Now I am not diagnosed with anxiety, but I do have a lot of “anxious” moments, as does everyone. I started performing when I was in second grade as a recreational cheerleader. Being so young and performing in front of small crowds and during the annual showcase was really fun for me, I loved the thrill of it, and so I kept it up until I was in eighth grade. When I got into high school I did color guard and performed in the half time shows at my high school with the marching band. I also had a chance to perform my junior and senior year at the biggest arenas I have ever performed in, MetLife stadium. It was every young performers dream to perform here, and I was not even scared. After football season ended my drive for performing was still in me so I joined an independent color guard called Pegasus Too. Since performing in gyms are different than performing outside on a football field the experience felt more intimate with the audience. When the season ended I ended up retiring for two years of performing to focus on college. But as I was in college I felt this hole in my heart missing performing and it made me go back this year to Pegasus Too. I had no idea what I was getting myself back into, performing as much as it is fun can also be very intimidating. When you don’t perform for two years going back into it again felt new to me again. Before shows I remembered how I would feel, excited because I knew what I was doing and have had so much experience in front of crowds. Not that I’m not excited to perform now but now that I am not as used to performing my anxiety creeps up on me when I least expect it too and makes everything feel faster than what it is. Thankfully I know how to cope with it during performances so when I mess up I always know how to jump back into it.
My first show back I remember physically shaking and having what felt like hot flashes during the times where I was not doing much but I pushed through and felt great at the end. After that I knew I would be performing more this season and tried different techniques to stop this feeling from happening before it took over.
I practiced breathing before performances, I know this may seem clique but when you know how to breathe properly by taking deep breathes and closing your eyes it does help. Some people may look at me weirdly if I close my eyes and breathe but as I do this I envision my favorite part of performing, when it’s over. I love the middle of performing too but the best part is once it’s over when you hear the clapping from the audience and feel the positive energy in the air it is very empowering.
Another trick I learned to help is to stare at something the whole time while performing. For example at the show I was at most recently performing at in the gym there was a large “X” taped to the wall at the top of the stands against the wall. I did not use this trick but it did help me look up and can help with people so they can be focused on that and direct their attention on that rather than the crowd.
Focus on you and not the people. Most people like me get intimidated by all the judging faces, but what you should be focused on is yourself. Are you performing properly? Are you counting in time with everyone? The face that judges you is not the one that knows the counts to the show, you are there to perform the counts to them. Even though you can’t shy away from the audience while performing remember to only focus on yourself and there is a way to not allow yourself to be hypnotized by them (no that doesn’t mean imagine them in their underwear). Practice not seeing them, what I mean is when you perform the only thing you see is the people and that alone is very intimidating, (it sounds harder than it seems) just imagine the stands being empty and imagine you are performing in front of nobody or maybe a smaller group of people you are excited to perform in front of, it makes things easier.

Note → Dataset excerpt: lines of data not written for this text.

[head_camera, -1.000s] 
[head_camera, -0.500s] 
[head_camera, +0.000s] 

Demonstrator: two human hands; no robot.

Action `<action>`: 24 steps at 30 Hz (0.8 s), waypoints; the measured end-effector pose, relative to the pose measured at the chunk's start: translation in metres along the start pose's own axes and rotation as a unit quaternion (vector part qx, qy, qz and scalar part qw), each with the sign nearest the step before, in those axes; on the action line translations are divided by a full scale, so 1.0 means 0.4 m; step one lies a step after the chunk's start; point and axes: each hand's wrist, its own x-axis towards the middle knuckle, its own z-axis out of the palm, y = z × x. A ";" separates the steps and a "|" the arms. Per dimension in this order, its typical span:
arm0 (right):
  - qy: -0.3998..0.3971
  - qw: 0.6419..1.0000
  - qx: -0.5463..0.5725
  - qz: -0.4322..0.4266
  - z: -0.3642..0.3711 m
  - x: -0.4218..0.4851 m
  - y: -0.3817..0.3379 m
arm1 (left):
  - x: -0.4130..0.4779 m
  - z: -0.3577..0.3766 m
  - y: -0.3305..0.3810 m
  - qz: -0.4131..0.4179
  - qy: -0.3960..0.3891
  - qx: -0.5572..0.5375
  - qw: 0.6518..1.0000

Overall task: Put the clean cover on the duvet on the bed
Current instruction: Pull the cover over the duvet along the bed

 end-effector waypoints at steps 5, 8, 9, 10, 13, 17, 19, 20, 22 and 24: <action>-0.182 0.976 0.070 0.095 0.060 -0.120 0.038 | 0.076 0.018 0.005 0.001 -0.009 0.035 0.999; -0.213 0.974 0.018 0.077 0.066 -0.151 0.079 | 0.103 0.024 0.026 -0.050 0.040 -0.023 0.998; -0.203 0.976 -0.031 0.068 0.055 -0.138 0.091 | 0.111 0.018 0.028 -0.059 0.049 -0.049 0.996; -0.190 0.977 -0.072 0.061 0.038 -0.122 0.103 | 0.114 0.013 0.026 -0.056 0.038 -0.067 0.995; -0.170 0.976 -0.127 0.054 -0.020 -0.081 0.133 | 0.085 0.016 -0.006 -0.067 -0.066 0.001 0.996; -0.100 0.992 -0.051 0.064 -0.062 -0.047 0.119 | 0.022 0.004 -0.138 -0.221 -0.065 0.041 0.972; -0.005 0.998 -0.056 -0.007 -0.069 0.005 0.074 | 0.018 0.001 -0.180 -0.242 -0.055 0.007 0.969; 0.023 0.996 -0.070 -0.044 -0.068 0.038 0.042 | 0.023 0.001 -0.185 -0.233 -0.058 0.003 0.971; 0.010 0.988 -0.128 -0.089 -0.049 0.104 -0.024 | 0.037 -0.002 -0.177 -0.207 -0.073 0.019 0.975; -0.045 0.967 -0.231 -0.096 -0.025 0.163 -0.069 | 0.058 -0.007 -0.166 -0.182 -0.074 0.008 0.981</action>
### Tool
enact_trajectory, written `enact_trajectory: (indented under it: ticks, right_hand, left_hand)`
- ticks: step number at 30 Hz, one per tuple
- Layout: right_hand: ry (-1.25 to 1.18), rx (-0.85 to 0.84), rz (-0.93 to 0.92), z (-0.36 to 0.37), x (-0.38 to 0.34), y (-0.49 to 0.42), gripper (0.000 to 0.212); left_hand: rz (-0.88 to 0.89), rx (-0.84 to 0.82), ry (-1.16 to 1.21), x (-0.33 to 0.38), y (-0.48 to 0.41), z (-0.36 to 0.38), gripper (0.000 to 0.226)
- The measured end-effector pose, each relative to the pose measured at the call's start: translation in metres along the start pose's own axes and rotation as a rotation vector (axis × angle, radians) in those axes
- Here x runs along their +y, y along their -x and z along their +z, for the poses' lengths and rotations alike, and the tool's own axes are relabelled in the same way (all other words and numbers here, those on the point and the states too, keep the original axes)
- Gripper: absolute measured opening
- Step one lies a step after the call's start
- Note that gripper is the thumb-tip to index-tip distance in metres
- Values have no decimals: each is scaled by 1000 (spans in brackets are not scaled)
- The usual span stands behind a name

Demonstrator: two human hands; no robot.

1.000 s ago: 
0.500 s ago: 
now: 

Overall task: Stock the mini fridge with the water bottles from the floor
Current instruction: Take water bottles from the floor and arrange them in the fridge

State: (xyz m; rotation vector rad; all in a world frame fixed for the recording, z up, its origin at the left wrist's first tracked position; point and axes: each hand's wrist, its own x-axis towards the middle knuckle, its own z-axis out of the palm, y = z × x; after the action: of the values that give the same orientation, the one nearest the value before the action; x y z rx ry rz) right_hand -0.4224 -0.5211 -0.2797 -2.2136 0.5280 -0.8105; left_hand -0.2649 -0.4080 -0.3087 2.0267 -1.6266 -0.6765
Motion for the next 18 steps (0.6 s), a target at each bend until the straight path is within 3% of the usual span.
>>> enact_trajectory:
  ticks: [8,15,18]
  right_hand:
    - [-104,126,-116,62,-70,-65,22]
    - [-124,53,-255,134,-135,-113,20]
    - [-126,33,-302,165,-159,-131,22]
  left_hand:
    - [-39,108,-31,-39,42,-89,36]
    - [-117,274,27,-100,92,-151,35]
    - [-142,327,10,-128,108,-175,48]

One last thing everyone needs to know when you perform is do not let the adrenaline get to you. My band director used to tell us this all the time and before my first performance I had no idea what he meant but now I’m glad I do. What I mean is that excitement you get that seems unbearable, learn to cool it down. My instinct before performing is always adrenaline but learning how to cope with it can be complicated. This ties into what I was saying before about the “focus on yourself” when you learn how to understand yourself, count on time and focus on you and your moves while performing that adrenaline will make you shine so bright and everyone will know it.
I know this all may seem so clique and “harder than what it seems” but at the end of the day no matter what you are performing always have this in your mind too.
- Someone probably didn’t notice that you messed up (from a crowd’s point of view not judges just throwing that in there).
- Time is only temporary so enjoy the time you have while performing
- Don’t focus on the mistakes you make while performing focus on getting back into it as efficiently as you can. If someone can look at you and notice you made a mistake but got back into it they would be more impressed by the way you handled it and yourself rather than the mistake.